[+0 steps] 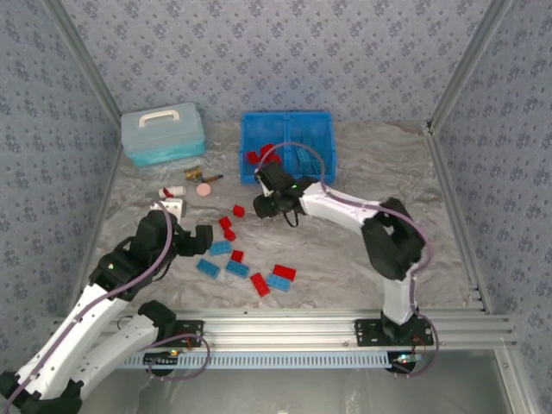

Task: Sort the legos into containers by color

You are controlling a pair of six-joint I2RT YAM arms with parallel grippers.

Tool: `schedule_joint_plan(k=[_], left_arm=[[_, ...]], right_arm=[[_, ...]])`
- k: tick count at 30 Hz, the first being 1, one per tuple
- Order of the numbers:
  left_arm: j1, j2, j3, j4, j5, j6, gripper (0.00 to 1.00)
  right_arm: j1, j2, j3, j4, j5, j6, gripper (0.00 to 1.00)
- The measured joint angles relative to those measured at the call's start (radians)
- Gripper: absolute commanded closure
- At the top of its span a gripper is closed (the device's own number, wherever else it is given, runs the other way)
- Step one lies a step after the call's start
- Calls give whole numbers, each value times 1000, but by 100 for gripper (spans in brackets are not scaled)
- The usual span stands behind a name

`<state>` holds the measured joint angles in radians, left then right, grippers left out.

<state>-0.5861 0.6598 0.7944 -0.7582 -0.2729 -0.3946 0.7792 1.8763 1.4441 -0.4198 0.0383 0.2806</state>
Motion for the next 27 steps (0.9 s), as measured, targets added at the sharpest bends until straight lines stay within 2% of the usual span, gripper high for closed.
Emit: schedule_joint_plan(k=[3,5,13,16,18,22,27], left_arm=[[2,20,0,21,10,0,1],[2,45,1,31,22,-3,1],[2,101,24,18,71,-32,1],[2,94,24,10,102,-56,1],[2,98,23,5,127,-69,1],[2,142,16,2,166,-90,1],[2,211,13,28,183,-86,1]], right_arm=[[-8,-77,39,5,43,-28,59],[-22,-52,139,-15,64,-47,59],[-100,358,715,-138,142,-98,59],[-123,495,848,-204,142,-98,57],[-135,552,885,-237,138,-98,54],[-144,610,915,-299,117,-108,41],[-132,591,950,-342,104,-111,36]])
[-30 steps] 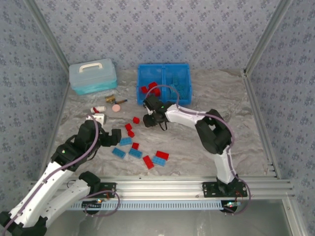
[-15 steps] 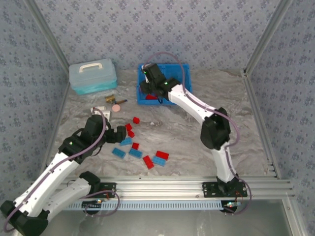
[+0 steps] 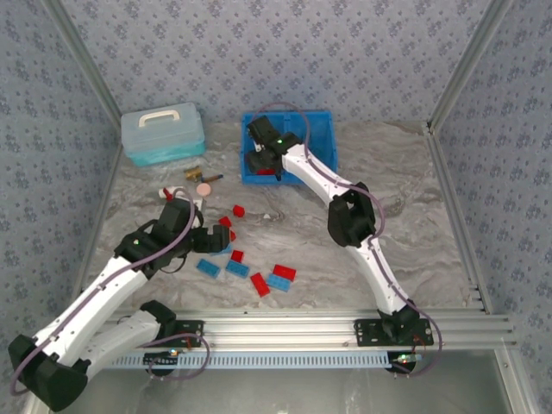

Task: Sort the legos into containers by color

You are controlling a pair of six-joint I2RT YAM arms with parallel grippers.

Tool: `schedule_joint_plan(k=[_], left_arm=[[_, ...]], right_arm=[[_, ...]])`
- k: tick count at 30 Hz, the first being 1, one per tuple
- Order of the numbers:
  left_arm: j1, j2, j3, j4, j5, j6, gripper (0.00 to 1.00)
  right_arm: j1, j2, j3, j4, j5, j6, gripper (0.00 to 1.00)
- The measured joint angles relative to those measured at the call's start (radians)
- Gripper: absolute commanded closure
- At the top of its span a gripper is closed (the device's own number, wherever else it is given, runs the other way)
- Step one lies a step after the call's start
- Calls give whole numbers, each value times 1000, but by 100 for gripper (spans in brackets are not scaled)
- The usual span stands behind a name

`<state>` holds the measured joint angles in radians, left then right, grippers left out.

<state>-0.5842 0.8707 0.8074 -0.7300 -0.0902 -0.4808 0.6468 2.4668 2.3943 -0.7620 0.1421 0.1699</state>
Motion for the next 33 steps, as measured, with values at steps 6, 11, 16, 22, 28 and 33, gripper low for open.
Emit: schedule_joint_plan(k=[6,11,16,22,28,33], left_arm=[[0,195,50,79,0,51,5],[0,418,170,148,-10,126,9],[7,644,308,193,-18,194,12],[55,861,419,222,-25,249,15],[97,973,440,251,17,275,25],[98,1019,440,279,75,270,36]], right_arm=[[9,-229,-143,6,-23,-2,35],[27,-653,-521,130,-43,5,23],[68,-1094,-912,266,-53,30,8],[73,-1387,-1235,284,-52,79,0],[74,-1527,-1387,227,-45,124,0],[70,-1556,-1406,217,-25,138,0]])
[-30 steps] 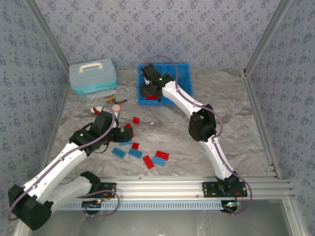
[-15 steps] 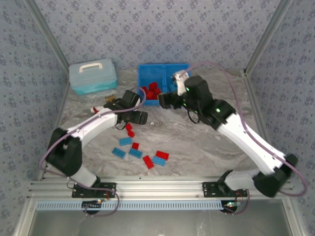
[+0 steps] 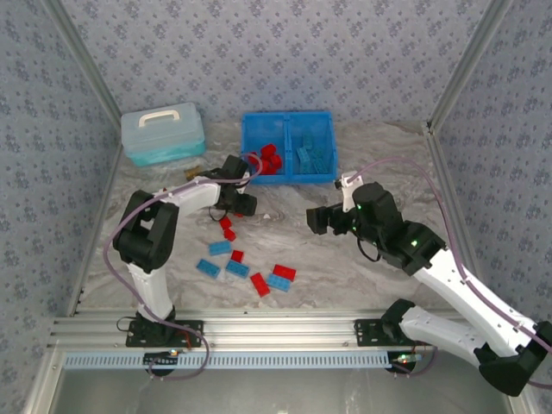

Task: Sort the legos into containers by color

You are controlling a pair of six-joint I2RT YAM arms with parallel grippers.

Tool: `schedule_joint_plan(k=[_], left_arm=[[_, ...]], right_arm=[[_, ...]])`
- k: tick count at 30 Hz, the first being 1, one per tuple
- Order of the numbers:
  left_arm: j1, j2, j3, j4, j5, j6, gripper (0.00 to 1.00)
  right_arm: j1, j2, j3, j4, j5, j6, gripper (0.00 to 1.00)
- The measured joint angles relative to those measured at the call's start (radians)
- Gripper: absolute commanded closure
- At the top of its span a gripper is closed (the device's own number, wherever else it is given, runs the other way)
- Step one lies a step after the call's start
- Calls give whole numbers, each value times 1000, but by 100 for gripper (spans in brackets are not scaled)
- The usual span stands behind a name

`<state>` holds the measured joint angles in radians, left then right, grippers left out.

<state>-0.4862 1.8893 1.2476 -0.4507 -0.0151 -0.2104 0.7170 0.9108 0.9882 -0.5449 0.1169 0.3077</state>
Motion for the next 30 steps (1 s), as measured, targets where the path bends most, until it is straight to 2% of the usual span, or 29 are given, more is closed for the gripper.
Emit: schedule_joint_plan(k=[3,8,12,16,20,23,26,30], left_arm=[[0,7,-5,13,8,-6,42],[0,7,-42,38,7,-15,63],[0,0,-55,54,4,-17,73],[-1,-33,-64,47,21,-31,75],[-24,-144,-37,23,23,-45,75],[-56,-166,119,6,-4,-40,75],[-71,-111,347,19,-56,-21,75],[-51,117,742,14,-135,1,74]], right_arm=[[-2,17,1,2,0,0,0],[-4,58,12,3,0,0,0],[-4,73,19,11,0,0,0],[-4,73,19,14,0,4,0],[-4,69,19,18,0,16,0],[-4,64,19,28,4,24,0],[-4,64,19,34,7,37,0],[-4,61,19,36,12,61,0]])
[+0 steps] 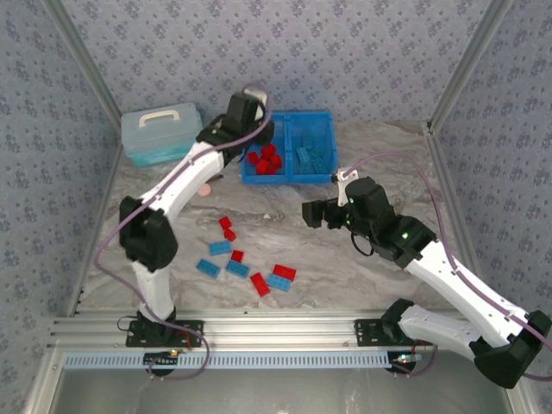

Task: Sort the legos into containers by color

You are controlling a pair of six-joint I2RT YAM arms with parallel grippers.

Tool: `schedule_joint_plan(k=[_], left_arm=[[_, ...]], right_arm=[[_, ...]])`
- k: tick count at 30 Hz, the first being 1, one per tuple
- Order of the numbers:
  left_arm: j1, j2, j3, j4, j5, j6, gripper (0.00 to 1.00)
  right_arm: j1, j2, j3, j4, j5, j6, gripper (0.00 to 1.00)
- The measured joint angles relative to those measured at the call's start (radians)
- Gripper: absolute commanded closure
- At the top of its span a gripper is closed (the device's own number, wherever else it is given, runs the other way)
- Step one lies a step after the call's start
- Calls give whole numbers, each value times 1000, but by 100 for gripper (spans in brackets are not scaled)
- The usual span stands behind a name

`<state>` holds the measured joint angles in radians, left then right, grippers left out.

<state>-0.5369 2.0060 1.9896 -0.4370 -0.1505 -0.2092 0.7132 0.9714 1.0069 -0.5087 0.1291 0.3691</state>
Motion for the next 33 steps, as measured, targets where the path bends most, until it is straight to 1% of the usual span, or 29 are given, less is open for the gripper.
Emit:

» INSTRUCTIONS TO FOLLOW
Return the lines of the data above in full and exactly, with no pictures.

» YOUR RESPONSE
[+0 steps] 

Task: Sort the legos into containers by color

You are controlling a pair of six-joint I2RT YAM arms with parallel grippers.

Tool: `schedule_joint_plan(k=[_], left_arm=[[_, ...]], right_arm=[[_, ...]])`
- k: tick count at 30 Hz, the first being 1, one per tuple
- Order of the numbers:
  left_arm: j1, j2, j3, j4, j5, j6, gripper (0.00 to 1.00)
  right_arm: j1, j2, j3, j4, j5, j6, gripper (0.00 to 1.00)
- The measured joint angles relative to those measured at the call's start (radians)
- Gripper: absolute commanded closure
- At the top of its span a gripper is closed (the device's own number, wherever else it is given, runs the other way)
- Step one lies a step after the call's start
- Calls give whole numbers, each value times 1000, but by 100 for gripper (spans in brackets are not scaled)
- The usual span stands behind a name

`<state>` holds the measured joint angles in radians, left then right, grippers left out.

<state>-0.5861 0.6598 0.7944 -0.7582 -0.2729 -0.3946 0.7792 1.8763 1.4441 -0.4198 0.0383 0.2806</state>
Motion for the next 27 steps (0.9 s), as measured, targets added at the sharpest bends until straight lines stay within 2% of the usual span, gripper high for closed.
Emit: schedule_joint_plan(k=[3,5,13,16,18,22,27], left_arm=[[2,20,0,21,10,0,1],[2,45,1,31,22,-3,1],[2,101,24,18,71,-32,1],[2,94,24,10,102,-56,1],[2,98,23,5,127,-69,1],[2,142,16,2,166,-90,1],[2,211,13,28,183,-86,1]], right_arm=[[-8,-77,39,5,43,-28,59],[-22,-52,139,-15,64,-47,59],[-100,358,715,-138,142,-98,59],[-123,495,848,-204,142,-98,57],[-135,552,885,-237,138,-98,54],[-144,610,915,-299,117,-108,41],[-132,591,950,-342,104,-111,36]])
[-30 steps] 
[-15 steps] 
[+0 steps] 

Task: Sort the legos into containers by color

You are controlling a pair of six-joint I2RT YAM arms with parallel grippers.

Tool: `schedule_joint_plan(k=[_], left_arm=[[_, ...]], right_arm=[[_, ...]])`
- k: tick count at 30 Hz, the first being 1, one per tuple
- Order of the numbers:
  left_arm: j1, j2, j3, j4, j5, j6, gripper (0.00 to 1.00)
  right_arm: j1, j2, j3, j4, j5, j6, gripper (0.00 to 1.00)
- The measured joint angles relative to those measured at the call's start (radians)
- Gripper: absolute commanded closure
- At the top of its span a gripper is closed (the device's own number, wherever else it is given, runs the other way)
- Step one lies a step after the call's start
- Calls give whole numbers, each value times 1000, but by 100 for gripper (spans in brackets are not scaled)
- The usual span stands behind a name

`<state>` holds the measured joint angles in radians, left then right, grippers left out.

<state>-0.5842 0.8707 0.8074 -0.7300 -0.0902 -0.4808 0.6468 2.4668 2.3943 -0.7620 0.1421 0.1699</state>
Motion for the next 33 steps, as measured, with values at steps 6, 11, 16, 22, 28 and 33, gripper low for open.
Emit: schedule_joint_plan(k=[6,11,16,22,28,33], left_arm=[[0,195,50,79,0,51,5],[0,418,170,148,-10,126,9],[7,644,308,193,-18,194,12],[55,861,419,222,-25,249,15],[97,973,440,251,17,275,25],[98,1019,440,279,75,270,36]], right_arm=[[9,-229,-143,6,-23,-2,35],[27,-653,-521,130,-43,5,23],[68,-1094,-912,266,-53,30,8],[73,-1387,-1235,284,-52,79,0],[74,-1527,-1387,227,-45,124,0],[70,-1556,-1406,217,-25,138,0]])
[-30 steps] 
[-15 steps] 
[+0 steps] 

Task: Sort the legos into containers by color

You are controlling a pair of six-joint I2RT YAM arms with parallel grippers.

Tool: `schedule_joint_plan(k=[_], left_arm=[[_, ...]], right_arm=[[_, ...]])`
- k: tick count at 30 Hz, the first being 1, one per tuple
- Order of the numbers:
  left_arm: j1, j2, j3, j4, j5, j6, gripper (0.00 to 1.00)
  right_arm: j1, j2, j3, j4, j5, j6, gripper (0.00 to 1.00)
- The measured joint angles relative to those measured at the call's start (radians)
- Gripper: absolute commanded closure
- At the top of its span a gripper is closed (the device's own number, wherever else it is given, runs the other way)
- Step one lies a step after the call's start
- Calls give whole numbers, each value times 1000, but by 100 for gripper (spans in brackets are not scaled)
- The usual span stands behind a name

`<state>` holds the measured joint angles in radians, left then right, grippers left out.

<state>-0.4862 1.8893 1.2476 -0.4507 -0.0151 -0.2104 0.7170 0.9108 0.9882 -0.5449 0.1169 0.3077</state>
Motion for the next 30 steps (1 s), as measured, targets where the path bends most, until it is straight to 2% of the usual span, or 29 are given, more is closed for the gripper.
Emit: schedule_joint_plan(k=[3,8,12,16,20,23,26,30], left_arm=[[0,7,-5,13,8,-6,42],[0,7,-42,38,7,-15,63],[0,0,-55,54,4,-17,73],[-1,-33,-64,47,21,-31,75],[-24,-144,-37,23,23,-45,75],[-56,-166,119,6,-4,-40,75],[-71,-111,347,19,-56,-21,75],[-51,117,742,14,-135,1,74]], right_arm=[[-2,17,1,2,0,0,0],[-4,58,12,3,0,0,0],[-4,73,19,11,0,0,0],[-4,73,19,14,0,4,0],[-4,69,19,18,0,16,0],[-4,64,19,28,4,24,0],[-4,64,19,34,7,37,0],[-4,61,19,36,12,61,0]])
[+0 steps] 

Task: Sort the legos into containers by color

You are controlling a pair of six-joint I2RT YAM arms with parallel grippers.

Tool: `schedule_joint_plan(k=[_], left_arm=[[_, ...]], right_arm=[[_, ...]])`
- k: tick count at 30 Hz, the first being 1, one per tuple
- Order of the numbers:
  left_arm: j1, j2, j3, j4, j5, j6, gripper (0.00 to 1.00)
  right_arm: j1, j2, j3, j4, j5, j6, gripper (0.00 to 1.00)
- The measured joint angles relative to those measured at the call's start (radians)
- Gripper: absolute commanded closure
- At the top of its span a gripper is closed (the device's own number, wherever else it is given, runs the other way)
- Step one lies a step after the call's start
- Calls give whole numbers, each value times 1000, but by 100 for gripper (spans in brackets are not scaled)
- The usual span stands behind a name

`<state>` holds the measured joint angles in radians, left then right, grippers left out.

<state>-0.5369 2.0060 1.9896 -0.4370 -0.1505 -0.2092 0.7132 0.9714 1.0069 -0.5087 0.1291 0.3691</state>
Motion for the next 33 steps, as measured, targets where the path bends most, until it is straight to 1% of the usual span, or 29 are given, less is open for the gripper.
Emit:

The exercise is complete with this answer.